Redshift 2.6.11 Multi-GPU Performance Scaling

Written on June 18, 2018 by William George
Share:

Introduction

Redshift is a production-quality, GPU-accelerated renderer. Traditionally this type of rendering was done on CPUs, but graphics processors (GPUs) are ideal for highly parallel tasks like this - and it is easier to fit multiple video cards in a single computer, to boost performance, than multiple CPUs.

Speaking of multiple cards, how well does rendering speed scale across multiple GPUs in Redshift? Are there diminishing returns as more cards are added? We are putting Redshift 2.6.11 to the test, looking at scaling from one to four video cards in a single workstation.

Test Setup

To see how increasing the number of video cards in a system affects performance in Redshift, we ran the benchmark included in the demo version of Redshift 2.6.11 with 1, 2, 3, and 4 NVIDIA GeForce GTX 1080 Ti video cards. This benchmark uses all available GPUs to render a single, still image. For animations, there are also methods to assign a different frame to each video card - which may be more efficient in some situations, but is outside the scope of the benchmarking tool Redshift provides.

On the hardware side, we wanted to use a high clock speed processor so that the video cards could really shine. We also needed a platform that would support as many video cards as possible in a large tower workstation. Given that combination of goals, the configuration which made the most sense was Intel's Xeon W - specifically, the W-2125 processor on a Gigabyte MW51-HP0 board. That provided the right PCI-Express slot layout for up to four GPUs, and the Xeon W-2125 runs fast: 4.0GHz base and up to 4.5GHz turbo.
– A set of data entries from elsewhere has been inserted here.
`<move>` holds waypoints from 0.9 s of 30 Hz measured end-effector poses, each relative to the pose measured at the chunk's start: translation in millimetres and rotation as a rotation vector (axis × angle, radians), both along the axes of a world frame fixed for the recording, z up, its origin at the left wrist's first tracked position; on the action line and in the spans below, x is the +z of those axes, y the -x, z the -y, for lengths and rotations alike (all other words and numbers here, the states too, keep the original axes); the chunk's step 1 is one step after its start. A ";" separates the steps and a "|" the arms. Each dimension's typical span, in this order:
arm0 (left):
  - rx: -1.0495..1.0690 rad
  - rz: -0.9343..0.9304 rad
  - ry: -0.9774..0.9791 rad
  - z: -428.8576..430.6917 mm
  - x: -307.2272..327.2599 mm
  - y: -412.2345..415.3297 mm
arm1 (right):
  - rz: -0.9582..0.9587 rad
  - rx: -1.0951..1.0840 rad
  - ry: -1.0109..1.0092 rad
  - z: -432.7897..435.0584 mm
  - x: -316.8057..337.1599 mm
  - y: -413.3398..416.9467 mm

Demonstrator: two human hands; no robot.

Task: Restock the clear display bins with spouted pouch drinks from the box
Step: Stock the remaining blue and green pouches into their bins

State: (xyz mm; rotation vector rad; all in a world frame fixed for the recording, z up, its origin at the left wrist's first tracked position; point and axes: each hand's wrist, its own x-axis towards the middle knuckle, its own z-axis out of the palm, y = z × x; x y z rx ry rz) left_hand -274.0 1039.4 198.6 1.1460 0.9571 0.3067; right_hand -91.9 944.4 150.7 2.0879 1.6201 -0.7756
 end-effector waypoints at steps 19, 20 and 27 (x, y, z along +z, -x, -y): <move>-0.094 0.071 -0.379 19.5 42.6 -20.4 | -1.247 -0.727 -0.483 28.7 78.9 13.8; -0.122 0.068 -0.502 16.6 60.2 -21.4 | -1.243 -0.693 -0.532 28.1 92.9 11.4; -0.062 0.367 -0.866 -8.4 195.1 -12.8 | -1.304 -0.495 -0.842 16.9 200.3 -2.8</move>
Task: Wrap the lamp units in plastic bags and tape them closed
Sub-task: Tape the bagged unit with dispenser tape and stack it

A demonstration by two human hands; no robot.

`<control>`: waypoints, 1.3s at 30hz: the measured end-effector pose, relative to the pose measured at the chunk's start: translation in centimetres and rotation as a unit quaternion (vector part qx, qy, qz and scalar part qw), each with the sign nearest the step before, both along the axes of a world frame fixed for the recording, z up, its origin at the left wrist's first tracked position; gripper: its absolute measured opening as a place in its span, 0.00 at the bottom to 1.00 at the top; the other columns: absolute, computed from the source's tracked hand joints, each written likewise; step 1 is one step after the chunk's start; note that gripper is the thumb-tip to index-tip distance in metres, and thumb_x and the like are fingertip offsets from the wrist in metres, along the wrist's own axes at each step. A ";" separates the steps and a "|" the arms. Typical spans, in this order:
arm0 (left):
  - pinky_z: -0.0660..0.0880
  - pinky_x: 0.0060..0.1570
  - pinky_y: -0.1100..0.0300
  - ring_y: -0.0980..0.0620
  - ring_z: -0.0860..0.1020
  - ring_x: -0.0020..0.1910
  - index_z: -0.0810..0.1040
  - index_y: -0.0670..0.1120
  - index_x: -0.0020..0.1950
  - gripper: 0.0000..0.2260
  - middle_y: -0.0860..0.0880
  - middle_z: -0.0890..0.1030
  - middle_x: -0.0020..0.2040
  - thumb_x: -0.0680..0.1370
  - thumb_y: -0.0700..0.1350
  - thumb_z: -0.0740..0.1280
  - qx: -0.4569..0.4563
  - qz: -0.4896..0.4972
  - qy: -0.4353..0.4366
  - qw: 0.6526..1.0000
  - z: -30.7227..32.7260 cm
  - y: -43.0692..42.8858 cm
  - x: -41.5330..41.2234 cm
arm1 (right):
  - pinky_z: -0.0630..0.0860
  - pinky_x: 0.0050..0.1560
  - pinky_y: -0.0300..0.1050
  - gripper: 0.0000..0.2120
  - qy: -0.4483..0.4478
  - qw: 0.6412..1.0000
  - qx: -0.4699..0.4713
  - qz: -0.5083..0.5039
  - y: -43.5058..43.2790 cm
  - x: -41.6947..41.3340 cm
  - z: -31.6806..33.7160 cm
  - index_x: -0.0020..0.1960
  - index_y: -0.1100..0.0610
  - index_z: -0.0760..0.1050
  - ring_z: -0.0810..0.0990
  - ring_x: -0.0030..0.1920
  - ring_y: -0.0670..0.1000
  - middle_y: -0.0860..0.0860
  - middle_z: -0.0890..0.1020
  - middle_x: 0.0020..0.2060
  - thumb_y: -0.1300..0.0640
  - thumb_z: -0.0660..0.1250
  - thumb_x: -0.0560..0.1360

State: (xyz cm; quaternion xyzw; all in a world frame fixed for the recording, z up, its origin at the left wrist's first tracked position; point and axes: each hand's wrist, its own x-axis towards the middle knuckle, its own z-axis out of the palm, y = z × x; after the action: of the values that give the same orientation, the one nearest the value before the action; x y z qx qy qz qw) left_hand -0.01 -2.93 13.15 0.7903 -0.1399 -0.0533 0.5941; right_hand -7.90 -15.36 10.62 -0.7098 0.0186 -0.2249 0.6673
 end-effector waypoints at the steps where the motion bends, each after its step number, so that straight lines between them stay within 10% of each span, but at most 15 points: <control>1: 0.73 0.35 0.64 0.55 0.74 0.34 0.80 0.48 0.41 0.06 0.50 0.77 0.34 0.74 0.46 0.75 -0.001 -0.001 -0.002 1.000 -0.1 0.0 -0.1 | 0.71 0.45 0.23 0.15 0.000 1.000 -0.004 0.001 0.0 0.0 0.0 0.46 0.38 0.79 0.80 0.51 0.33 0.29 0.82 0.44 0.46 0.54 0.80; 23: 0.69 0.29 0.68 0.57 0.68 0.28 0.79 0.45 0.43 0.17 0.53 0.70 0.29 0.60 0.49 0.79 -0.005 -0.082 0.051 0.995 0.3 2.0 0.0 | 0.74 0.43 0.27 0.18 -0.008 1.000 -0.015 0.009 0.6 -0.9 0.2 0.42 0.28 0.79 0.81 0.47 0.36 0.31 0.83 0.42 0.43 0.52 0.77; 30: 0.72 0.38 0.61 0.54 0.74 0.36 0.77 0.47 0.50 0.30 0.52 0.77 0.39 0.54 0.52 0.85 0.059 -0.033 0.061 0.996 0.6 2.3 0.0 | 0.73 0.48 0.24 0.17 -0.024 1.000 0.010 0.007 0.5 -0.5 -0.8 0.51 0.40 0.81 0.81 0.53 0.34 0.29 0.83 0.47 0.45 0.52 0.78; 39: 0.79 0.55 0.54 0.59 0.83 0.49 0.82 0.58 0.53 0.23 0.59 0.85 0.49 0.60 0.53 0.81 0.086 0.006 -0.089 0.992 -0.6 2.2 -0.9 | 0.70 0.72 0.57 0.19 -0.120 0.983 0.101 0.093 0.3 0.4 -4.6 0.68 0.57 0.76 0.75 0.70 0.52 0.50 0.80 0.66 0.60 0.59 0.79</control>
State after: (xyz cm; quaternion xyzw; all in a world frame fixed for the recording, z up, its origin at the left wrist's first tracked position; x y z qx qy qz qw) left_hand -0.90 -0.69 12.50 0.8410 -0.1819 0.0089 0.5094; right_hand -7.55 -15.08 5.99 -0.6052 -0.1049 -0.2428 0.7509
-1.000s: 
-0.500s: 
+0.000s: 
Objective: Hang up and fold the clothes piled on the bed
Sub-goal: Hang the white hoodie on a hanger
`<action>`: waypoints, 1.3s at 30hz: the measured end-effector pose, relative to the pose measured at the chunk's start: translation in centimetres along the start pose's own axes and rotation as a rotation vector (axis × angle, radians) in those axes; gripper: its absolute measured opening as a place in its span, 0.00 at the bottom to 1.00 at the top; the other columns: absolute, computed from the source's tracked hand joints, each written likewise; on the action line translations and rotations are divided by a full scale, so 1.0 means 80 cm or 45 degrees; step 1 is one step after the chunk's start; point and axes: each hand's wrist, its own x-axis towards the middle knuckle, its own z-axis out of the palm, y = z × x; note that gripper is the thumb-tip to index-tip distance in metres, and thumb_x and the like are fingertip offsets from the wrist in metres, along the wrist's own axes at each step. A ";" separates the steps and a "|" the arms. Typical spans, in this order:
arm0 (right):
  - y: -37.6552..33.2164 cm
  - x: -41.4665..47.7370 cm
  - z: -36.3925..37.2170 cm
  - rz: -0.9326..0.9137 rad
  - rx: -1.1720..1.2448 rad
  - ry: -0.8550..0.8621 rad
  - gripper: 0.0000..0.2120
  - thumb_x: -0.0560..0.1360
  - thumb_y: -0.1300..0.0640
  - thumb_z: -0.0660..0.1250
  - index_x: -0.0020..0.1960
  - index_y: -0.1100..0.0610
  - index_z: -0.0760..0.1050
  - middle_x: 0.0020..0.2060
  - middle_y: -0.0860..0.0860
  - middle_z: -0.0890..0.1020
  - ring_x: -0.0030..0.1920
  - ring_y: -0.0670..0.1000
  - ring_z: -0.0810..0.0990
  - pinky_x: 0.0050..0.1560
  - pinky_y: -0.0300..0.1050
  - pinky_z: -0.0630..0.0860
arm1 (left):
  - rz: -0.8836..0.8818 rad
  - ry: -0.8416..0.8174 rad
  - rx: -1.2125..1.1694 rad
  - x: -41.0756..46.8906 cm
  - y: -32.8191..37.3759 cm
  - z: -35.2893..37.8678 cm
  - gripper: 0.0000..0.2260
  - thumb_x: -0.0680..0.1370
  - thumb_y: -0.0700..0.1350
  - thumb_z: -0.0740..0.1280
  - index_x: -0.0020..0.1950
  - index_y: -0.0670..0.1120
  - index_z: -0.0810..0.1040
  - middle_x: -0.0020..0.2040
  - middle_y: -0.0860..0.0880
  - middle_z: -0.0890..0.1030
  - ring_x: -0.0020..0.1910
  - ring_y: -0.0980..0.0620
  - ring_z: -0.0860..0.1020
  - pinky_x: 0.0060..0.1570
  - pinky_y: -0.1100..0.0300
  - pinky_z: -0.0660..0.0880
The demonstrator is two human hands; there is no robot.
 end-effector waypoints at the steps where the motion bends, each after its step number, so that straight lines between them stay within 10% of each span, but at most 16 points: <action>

If you would like full details on the hardware configuration we tested on, just .

Benchmark Results

Here are the Redshift 2.6.11 benchmark render times with 1, 2, 3, and 4 of the GeForce GTX 1080 Ti 11GB graphics card:

Redshift Benchmark GeForce GTX 1080 Ti GPU Performance Scaling from 1 to 4 Video Cards

Or another way to look at it, here is how adding video cards increased rendering performance - shown as a percentage compared to the speed of a single card:

Redshift Benchmark GeForce GTX 1080 Ti Performance Scaling as Percentage

Analysis

As demonstrated above, video card performance in Redshift scales very well as additional cards are added. It isn't quite perfect, or linear, scaling - there is some level of diminishing returns - but it is still more than enough to justify their use in multi-GPU workstations.

Conclusion

Performance in Redshift scales very well across multiple GPUs - but that statement can lead to incorrect conclusions. Doubling the number of video cards in a system almost doubles performance, but does *not* double the price of the computer. Much of a workstation may stay the same, even as more video cards are added, so the percentage increase in price for an additional card is usually less than the percentage increase in Redshift performance you will end up getting. When looking at the total price of a system, a few lower-cost cards can often outpace one or even two top-end GPUs - so multiple video cards is the way to go for the best value in Redshift.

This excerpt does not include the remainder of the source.